THREE NY PARENTS AWARDED “TRI-CUSTODY” OF SON

THREE NY PARENTS AWARDED “TRI-CUSTODY” OF SON

A Long Island couple and a neighbor with whom they had a threesome have been granted “tri-custody” of their 10-year-old son in a groundbreaking ruling.

Dawn and Michael Marano got married in 1994 and had a relatively conventional marriage until 2001, when they met their downstairs neighbor, Audria Garcia.  Shortly after meeting the Maranos, Garcia moved in with them upstairs and, according to court documents, began to engage in intimate relations with the couple.  Some years later, after it was discovered that Mrs. Marano could not have children, they decided that Mr. Marano would conceive a child with Garcia, and that all three of them would raise the child together as parents.

On January 25, 2007, Garcia gave birth to a baby boy and following his birth, the threesome continued to live in harmony for the next 18 months.  It was at this point however, that Mrs. Marano and Garcia concluded that three was, in fact, a crowd, and decided to cut Mr. Marano loose.  They moved out of the home they had shared with Mr. Marano.  Mr. Marano sued Garcia for custody of their son and Mrs. Marano then sued Mr. Marano for divorce.

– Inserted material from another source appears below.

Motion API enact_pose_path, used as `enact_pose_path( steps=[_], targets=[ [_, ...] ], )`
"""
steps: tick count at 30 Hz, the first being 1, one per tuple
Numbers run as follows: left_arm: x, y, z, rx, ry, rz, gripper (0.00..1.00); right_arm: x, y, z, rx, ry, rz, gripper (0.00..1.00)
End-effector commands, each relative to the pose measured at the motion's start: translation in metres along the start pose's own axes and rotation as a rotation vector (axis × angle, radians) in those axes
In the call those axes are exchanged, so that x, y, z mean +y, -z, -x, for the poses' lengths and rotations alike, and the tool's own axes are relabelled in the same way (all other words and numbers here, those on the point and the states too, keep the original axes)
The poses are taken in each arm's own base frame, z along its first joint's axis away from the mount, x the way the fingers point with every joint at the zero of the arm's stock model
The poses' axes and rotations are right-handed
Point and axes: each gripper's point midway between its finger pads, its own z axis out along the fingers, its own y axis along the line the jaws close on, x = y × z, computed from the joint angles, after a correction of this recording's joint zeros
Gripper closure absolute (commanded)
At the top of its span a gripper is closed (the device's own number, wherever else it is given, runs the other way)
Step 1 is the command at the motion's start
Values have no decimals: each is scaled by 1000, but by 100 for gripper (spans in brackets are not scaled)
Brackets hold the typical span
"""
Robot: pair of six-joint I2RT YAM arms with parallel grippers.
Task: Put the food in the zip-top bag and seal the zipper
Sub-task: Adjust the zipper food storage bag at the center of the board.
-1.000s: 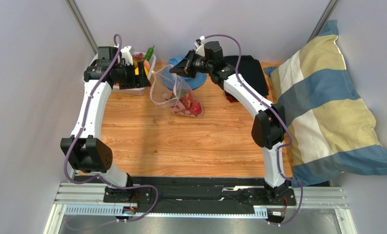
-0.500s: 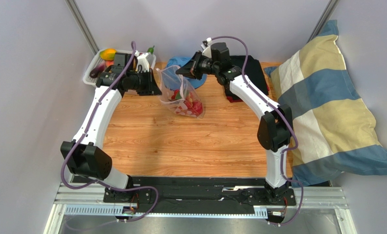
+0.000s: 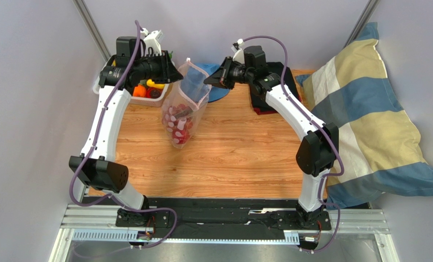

Mr. Marano and Garcia ultimately agreed to joint custody of the boy, but this made Mrs. Marano feel left out.  Mrs. Marano, who was not the child’s biological nor adoptive mother, feared that her ability to remain in the boy’s life would be entirely dependent upon the consent of Garcia or Mr. Marano.  As a result, Mrs. Marano filed to secure custody rights and after her custody bid was opposed by Mr. Marano, the matter went to trial.

The ruling in the first-of-its-kind case was entered earlier this year by Suffolk County Supreme Court Judge H. Patrick Leis III.  In awarding Mrs. Marano shared custody, along with Mr. Marano and Garcia, Judge Leis cited a ruling from New York’s highest court entered last summer which allowed non-biological or adoptive parents to seek custody in cases where they had a prior relationship with the child.

If you have any questions about establishing your child’s legal parentage or about third party custody rights, please contact LaMonaca Law at (610) 892-3877.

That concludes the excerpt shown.